== WHAT IS BEING ASKED ==
Transcribe word for word the lines below from the line with "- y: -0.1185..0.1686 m" through the line with "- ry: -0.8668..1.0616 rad", ends included.

MATERIAL PROVIDED START

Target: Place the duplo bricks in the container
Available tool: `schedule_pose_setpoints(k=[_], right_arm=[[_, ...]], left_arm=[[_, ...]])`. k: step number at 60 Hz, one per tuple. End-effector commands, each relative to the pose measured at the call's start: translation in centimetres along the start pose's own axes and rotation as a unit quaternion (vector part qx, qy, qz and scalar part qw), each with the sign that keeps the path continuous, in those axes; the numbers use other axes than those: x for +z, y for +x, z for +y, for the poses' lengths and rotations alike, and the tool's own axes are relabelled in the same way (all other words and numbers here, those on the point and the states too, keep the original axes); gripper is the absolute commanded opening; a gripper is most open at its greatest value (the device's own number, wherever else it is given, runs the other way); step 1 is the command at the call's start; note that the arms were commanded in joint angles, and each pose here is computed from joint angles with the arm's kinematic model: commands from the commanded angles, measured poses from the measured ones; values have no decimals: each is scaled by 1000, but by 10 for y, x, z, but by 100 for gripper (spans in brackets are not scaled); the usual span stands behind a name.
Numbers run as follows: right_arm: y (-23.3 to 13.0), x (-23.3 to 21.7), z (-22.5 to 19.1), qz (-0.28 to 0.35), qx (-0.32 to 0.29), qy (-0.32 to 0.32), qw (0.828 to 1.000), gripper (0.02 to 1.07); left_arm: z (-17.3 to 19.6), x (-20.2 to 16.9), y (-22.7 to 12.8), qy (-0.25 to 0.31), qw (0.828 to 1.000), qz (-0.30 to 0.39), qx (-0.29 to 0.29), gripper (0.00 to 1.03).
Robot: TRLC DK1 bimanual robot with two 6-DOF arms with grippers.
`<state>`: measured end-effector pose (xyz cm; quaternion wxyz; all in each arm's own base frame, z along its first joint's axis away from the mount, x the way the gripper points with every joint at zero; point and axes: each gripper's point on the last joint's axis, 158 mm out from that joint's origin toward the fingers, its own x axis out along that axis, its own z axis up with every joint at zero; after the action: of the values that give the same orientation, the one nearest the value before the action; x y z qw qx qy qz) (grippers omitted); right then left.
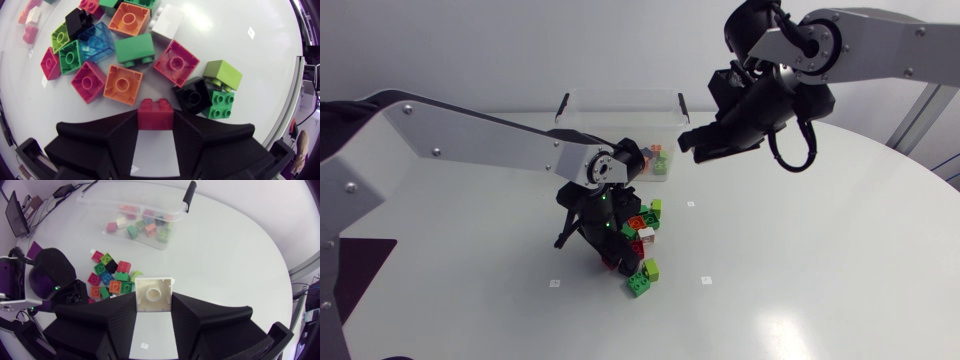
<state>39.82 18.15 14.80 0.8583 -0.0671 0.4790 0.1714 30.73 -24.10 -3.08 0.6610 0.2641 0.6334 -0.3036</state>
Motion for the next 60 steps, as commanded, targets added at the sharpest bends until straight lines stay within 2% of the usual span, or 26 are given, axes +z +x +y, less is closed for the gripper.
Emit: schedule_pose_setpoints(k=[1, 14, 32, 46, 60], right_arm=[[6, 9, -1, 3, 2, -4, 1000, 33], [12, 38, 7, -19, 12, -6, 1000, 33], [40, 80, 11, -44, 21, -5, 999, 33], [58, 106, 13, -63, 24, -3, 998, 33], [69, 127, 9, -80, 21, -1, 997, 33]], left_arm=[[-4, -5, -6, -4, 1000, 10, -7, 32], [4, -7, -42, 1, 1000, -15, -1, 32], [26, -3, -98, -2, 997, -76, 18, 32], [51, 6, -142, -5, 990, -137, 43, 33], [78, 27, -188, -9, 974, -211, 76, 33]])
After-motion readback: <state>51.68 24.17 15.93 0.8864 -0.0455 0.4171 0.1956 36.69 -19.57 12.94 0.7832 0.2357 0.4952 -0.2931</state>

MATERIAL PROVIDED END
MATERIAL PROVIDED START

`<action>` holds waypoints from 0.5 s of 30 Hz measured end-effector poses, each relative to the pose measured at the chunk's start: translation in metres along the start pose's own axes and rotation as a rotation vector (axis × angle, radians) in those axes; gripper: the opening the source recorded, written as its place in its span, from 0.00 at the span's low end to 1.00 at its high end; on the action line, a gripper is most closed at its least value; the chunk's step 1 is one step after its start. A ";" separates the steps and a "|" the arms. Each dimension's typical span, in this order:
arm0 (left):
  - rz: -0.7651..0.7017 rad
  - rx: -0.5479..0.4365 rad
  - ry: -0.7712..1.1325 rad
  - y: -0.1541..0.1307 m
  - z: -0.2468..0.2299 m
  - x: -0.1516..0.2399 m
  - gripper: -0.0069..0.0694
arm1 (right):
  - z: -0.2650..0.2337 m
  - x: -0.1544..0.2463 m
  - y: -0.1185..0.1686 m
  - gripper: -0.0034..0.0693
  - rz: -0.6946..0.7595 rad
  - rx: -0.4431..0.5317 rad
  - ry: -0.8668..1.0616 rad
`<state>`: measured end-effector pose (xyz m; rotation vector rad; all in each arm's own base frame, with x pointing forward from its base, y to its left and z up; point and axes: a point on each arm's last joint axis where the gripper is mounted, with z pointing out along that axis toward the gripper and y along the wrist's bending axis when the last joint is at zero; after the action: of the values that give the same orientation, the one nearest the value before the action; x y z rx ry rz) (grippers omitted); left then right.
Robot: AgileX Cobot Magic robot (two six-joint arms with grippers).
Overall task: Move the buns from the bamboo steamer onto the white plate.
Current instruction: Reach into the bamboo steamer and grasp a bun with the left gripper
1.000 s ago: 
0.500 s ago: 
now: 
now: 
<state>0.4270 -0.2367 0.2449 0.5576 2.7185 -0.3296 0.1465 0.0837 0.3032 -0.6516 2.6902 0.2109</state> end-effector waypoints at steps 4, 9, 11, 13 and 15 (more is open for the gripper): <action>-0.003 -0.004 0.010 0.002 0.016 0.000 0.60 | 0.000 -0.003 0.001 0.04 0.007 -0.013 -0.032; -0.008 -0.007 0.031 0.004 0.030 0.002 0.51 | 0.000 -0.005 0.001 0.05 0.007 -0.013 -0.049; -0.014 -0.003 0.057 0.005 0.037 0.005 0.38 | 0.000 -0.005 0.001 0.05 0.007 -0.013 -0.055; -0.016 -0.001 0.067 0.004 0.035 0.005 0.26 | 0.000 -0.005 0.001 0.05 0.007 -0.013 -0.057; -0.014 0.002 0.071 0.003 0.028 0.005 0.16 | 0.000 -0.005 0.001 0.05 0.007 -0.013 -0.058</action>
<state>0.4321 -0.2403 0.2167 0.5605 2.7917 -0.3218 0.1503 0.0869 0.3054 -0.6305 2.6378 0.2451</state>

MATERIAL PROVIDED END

== RESPONSE TO THE TASK ==
  - y: -0.1185..0.1686 m
  - gripper: -0.0034..0.0693
  - rz: -0.6946..0.7595 rad
  - rx: -0.4431..0.5317 rad
  - ry: -0.8668..1.0616 rad

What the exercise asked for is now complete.